New homelab hardware installed – HP Z8 G4 workstation

I may have skipped some homelab generation upgrades in my documentation here. However I have updated the page as far as I could, and I would like to provide you with a brief update on my current homelab setup with this blog post as well.

Last year, my wife and I moved into our own house. Yes, I married my love and we built a house. I didn’t shout about it because it’s something personal and I don’t have to rub it in everyone’s face. But yes, I’m a married house owner now and a loving father. Oh, I forgot to mention that my wife gave birth to a beautiful son this year. So many things happened! But anyway, back to topic.

You may have seen some images I posted on Twitter last year, about the huge IT rack I got my hands on, and the first “production” deployment in my new homelab rack. This “production” deployment was an actual beer fridge that was small enough to fit into that rack. If you don’t believe me, please go ahead and check the pictures here. The beer fridge is still there, but the huge and heavy IT rack has gone. The huge rack has been replaced by a desktop-size rack from StarTech.com. This rack is enough to provide a nice mount for my SuperMicro servers and networking equipment.

But the main topic in this blog post is the recently acquired hardware. I bought a refurbished HP Z8 G4 workstation!

What about the “why”?

Lucky me there is a dealer of refurbished hardware in the next city! No chance to find something good or reasonably priced on an auction platform in Switzerland, and not to think about searching something on eBay and literally burn your wallet for international shipping and freight costs… But why a workstation? Well, I stumbled across a Tweet from Nick Kuhn where he was showing HP workstations as his homelab hosts for his #100DaysOfHomeLab project. So I thought, why not use a workstation as an ESXi host instead of actual server hardware? It seems to be a “handy” size of hardware compared to a full 19-inch rack server. So I had some thoughts:

  • It’s ok for me when the hardware (or not all of it) is NOT on the VMware HCL
  • I want to get rid of the rack, so anyways no server hardware (rack rails) is possible anymore
  • Should there be many physical hosts with little hardware or one large host with a lot of hardware?

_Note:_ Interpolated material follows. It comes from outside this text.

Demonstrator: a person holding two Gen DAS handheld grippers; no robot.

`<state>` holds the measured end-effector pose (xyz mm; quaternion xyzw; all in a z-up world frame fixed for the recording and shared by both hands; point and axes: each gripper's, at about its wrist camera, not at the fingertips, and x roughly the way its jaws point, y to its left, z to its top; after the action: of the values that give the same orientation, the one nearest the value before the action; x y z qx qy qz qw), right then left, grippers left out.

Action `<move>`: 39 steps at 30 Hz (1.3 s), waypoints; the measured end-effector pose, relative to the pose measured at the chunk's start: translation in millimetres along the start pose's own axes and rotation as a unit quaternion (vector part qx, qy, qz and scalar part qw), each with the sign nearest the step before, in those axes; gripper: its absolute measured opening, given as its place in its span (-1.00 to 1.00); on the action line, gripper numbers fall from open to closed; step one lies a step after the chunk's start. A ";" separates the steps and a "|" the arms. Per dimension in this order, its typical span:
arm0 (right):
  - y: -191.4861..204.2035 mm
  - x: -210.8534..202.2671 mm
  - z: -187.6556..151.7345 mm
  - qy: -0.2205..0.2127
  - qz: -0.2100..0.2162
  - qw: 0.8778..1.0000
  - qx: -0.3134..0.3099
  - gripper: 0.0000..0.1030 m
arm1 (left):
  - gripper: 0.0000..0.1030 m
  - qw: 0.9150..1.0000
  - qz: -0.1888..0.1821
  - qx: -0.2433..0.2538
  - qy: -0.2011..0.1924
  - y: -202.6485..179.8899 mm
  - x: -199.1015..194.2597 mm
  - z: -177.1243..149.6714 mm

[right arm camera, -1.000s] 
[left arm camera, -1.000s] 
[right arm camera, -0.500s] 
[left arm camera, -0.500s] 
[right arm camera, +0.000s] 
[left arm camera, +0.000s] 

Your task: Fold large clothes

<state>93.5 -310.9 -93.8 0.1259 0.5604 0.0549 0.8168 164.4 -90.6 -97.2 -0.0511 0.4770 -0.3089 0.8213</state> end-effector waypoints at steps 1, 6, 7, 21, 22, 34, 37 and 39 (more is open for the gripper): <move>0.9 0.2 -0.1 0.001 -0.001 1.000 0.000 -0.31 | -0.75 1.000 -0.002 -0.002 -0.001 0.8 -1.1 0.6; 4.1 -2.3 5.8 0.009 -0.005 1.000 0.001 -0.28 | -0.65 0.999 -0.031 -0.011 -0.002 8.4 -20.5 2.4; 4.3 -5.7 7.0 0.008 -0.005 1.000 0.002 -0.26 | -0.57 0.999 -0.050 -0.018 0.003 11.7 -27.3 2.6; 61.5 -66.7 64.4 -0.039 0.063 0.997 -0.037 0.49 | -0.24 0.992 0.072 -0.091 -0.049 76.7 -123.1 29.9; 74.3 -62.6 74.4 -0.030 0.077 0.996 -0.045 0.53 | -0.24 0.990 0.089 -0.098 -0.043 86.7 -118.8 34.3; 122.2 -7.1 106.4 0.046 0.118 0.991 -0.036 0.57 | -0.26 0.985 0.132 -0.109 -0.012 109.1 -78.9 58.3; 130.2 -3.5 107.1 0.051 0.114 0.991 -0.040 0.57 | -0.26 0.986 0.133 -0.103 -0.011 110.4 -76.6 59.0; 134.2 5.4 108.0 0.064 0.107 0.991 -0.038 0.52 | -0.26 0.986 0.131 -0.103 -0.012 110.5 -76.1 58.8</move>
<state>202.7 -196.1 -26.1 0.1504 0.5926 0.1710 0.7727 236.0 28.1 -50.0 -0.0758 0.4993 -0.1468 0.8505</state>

I decided to go with one beefy workstation because of the available space and the things I want to run on it. This workstation is solely for the actual lab. All the homelab services, like domain controller, homelab DNS, vCenter, and some production services running for my home network, are running (and will be running) on the SuperMicro 3-node all-flash vSAN cluster. This beefy workstation will hold a bunch of nested ESXi hosts, and maybe some other VMware solutions I’m not yet sure what to go with. We will see.

That’s the BOM

I know what you’re all waiting for. The BOM – the bill of materials. The list of hardware parts and the price tag(s). Well. I can’t provide you with a huge list of every single item. But I’ll try my best to reflect on the things I bought.

The foundation of this new homelab host is an HP Z8 G4 workstation. It cost me 1790 Swiss Francs, which is at the time of writing (August 5, 2023) roughly 2040 USD. As already mentioned, it is a refurbished workstation. I bought it in the following configuration:

  • 2x Intel XEON Gold 6134 @3.20 GHz (yes, a freaking dual-socket system!)
  • 256 GB memory (DDR-4 2666)
  • 1 TB SSD
  • nVidia Quadro P4000 8 GB

My HPE ProLiant ML150 Gen9 I mentioned in the homelab generation 6b was running with 128 GB memory. Lucky me, it was also DDR-4 memory, but with only 2133 MHz. So a bit slower. Does it make a difference? Well, no, not for me and my homelab, not for the workloads I’m planning to run. So I frankensteined some hardware from that ML150 Gen9 into my new workstation ESXi host. I took the memory, as well as the Intel Optane drives with their NVMe to PCIe adapters and a dual-port 10 Gig NIC. All this hardware found its place in the Z8 G4 workstation.

As my two weeks of vacation were already over, I did not have much time to spend setting up things. I was able to frankenstein the hardware, doing some tests, and setting up a nested vSphere environment, after many tries & errors.

So more blog posts may come, stay tuned!

4 thoughts on “New homelab hardware installed – HP Z8 G4 workstation”

  1. Thanks, I did end up getting a similar setup to you (z8 G4 P4000) i did encounter a couple of erros with ESXI 8 install, with secure boot turned out I det the firware error when booting ESXI , computer hangs using legacy boot evething work ok.

    CXould you share what VM setting you used for thre P4000? whne connected through vsphere8 it shows I am using the vmware svga not the p4000, thanks in advance

    Reply
    • I had to enable the GPU pass-through on the ESXi host first before I could do anything with the graphics card. Then I had to execute some esxcli commands to route that GPU through to the VM. At the end it worked, but not sure if it was the correct way.

      One important thing to mention: if only one host has a GPU and your other do not, you can’t migrate the VM to another host. Therefore, I removed that GPU from my VM again. Maybe I’ll do some more testings soon.